S          = sangat setuju            diberi skor       5
ST        = setuju                       diberi skor       4
RG      = ragu-ragu                  diberi skor       3
TS        = tidak setuju              diberi skor       2
TS        = tidak setuju              diberi skor       1
Kemudian dengan teknik pengumpulan data angket, maka instrument tersebut misalnya diberikan kepada 100 orang karyawan yang diambil secara random. Dari 100 orang pegawai setelah dilakukan analisis misalnya :
25        orang menjawab          SS
40        orang menjawab          ST
5          orang menjawab          RG
30        orang menjawab          TS
10        orang menjawab          TS
Berdasarkan data tersebut 65 orang (40+25) atau 65 % karyawan menjawab setuju dan sangat setuju. Jadi kesimpulannya mayoritas karyawan setuju dengan adanya metode kerja baru.
Data interval tersebut juga dapat dianalisis dengan menghitung rata-rata jawaban berdasarkan skroring setiap jawaban dari responden. Berdasarkan skor yang telah ditetapkan dapat dihitung sebagai berikut :
Jumlah skor 25 orang yang menjawab SS       = 25 x 5           = 125
Jumlah skor 40 orang yang menjawab SS       = 40 x 4           = 160
Jumlah skor 5 orang yang menjawab RG       = 5 x 3             = 15
Jumlah skor 20 orang yang menjawab TS       = 20 x 2           = 20
Jumlah skor 10 orang yang menjawab STS    = 10 x 1           = 10
Jumlah total                                                                             = 350

Jumlah skor ideal (kriterium) untuk seluruh item 5 x 100 = 500 (seandainya smena menjawab SS).
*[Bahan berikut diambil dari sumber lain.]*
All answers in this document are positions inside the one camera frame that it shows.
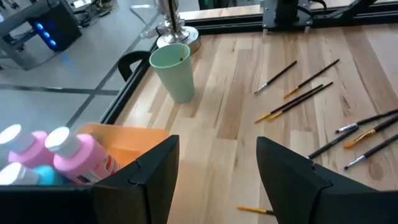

Jumlah skor yang diperoleh dari penelitian = 350. Jadi berdasarkan data itu tingkat persetujuan terhadap metode kerja baru itu = (350 : 500) x 100% = 70%.
Secara kontinum dapat digambarkan seperti berikut :


 




Jadi berdasarkan data yang diperoleh dari 100 responden maka rata-rata 350 terletak pada daerah setuju.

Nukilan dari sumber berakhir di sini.